→ **EXERCISE REQUIREMENTS**
Print them exactly: the lines from the beginning of the entries below through the line that contains "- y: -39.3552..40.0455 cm", and only those, with the pictures left out.

→ **DATASET**
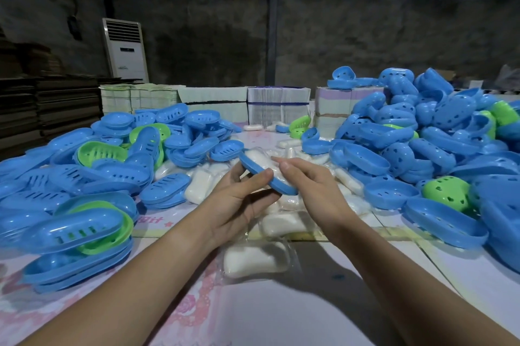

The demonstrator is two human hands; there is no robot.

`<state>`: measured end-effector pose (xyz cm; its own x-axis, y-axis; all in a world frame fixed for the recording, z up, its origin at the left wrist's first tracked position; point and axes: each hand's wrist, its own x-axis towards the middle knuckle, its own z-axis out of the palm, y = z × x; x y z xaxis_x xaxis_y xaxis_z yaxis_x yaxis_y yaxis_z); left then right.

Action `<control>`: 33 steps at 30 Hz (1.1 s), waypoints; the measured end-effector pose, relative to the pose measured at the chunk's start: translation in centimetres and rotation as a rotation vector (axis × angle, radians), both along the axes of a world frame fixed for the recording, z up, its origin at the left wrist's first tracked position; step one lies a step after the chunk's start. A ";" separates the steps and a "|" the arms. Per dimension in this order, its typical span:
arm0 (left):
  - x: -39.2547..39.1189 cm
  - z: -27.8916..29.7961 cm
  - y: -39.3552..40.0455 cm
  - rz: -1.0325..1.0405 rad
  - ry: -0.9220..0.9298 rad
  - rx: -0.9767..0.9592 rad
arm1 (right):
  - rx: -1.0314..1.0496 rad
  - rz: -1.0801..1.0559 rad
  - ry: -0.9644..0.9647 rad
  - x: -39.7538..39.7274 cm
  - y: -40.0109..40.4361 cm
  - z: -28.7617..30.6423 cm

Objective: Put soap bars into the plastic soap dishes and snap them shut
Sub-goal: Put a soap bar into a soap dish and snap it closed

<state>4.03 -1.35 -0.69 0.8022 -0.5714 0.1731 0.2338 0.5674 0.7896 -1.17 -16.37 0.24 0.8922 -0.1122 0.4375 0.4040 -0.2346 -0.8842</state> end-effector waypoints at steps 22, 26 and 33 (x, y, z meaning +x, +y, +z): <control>0.5 0.7 -0.1 0.093 0.152 -0.108 | -0.894 -0.861 0.356 3.8 -10.5 -0.1; 0.7 0.5 -0.1 0.086 0.138 -0.138 | -0.916 -0.903 0.426 4.5 -13.0 -1.4; 0.3 0.3 -0.7 0.064 0.122 -0.167 | -0.816 -0.917 0.185 4.7 -13.3 -1.6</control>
<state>4.35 -2.04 -0.37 0.8567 -0.4902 0.1604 0.2813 0.7049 0.6512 3.57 -29.63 -1.31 0.6839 -0.4815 0.5482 -0.3153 -0.8726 -0.3730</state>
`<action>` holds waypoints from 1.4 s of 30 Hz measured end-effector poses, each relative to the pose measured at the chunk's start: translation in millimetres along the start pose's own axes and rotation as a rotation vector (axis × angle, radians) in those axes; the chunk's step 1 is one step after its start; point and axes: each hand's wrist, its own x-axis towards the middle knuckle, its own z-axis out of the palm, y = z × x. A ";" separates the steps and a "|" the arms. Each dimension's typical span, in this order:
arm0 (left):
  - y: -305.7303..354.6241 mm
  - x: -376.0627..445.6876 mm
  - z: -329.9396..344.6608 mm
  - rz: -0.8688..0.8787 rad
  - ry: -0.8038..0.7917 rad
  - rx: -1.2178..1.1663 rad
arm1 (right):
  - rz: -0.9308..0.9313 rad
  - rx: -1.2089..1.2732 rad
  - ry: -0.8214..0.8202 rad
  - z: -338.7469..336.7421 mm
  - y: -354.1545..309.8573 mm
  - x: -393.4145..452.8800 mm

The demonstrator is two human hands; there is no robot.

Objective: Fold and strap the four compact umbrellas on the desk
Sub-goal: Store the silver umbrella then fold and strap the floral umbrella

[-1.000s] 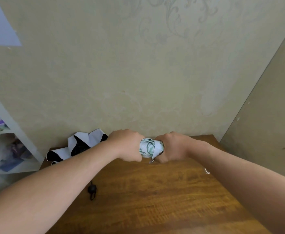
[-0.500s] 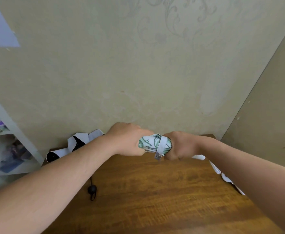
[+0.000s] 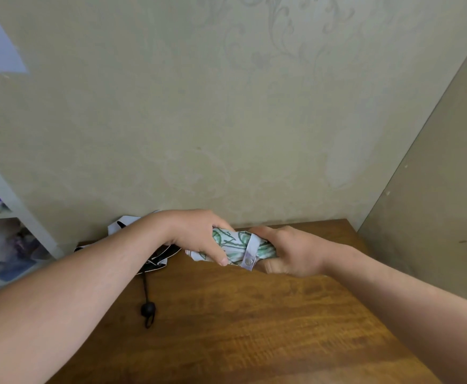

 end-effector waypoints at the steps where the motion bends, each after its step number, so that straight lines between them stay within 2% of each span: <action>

→ **ANSWER BELOW**
The demonstrator is two human hands; there is no robot.

`<state>`: measured end-effector pose (xyz cm; its own x-axis, y-axis; all in a world frame fixed for the recording, z up, its origin at the left wrist's first tracked position; point and axes: each hand's wrist, its own x-axis towards the middle knuckle, its own z-axis out of the palm, y = z × x; x y z xaxis_x xaxis_y xaxis_z yaxis_x yaxis_y yaxis_z); left then right.

Action `<control>`: 33 steps at 30 Hz (1.1 s), waypoints; the measured end-effector pose, relative to the pose measured at the chunk's start: translation in centimetres and rotation as a rotation vector (axis × angle, radians), both along the axes of a world frame fixed for the recording, z up, its origin at the left wrist's first tracked position; step one lies a step after the chunk's start. A ";" separates the steps and a "|" the arms. Per dimension in this order, its typical span:
arm0 (left):
  - x: -39.2547..39.1189 cm
  - z: -27.8916..29.7961 cm
  - y: -39.3552..40.0455 cm

Nothing more remains in this exercise.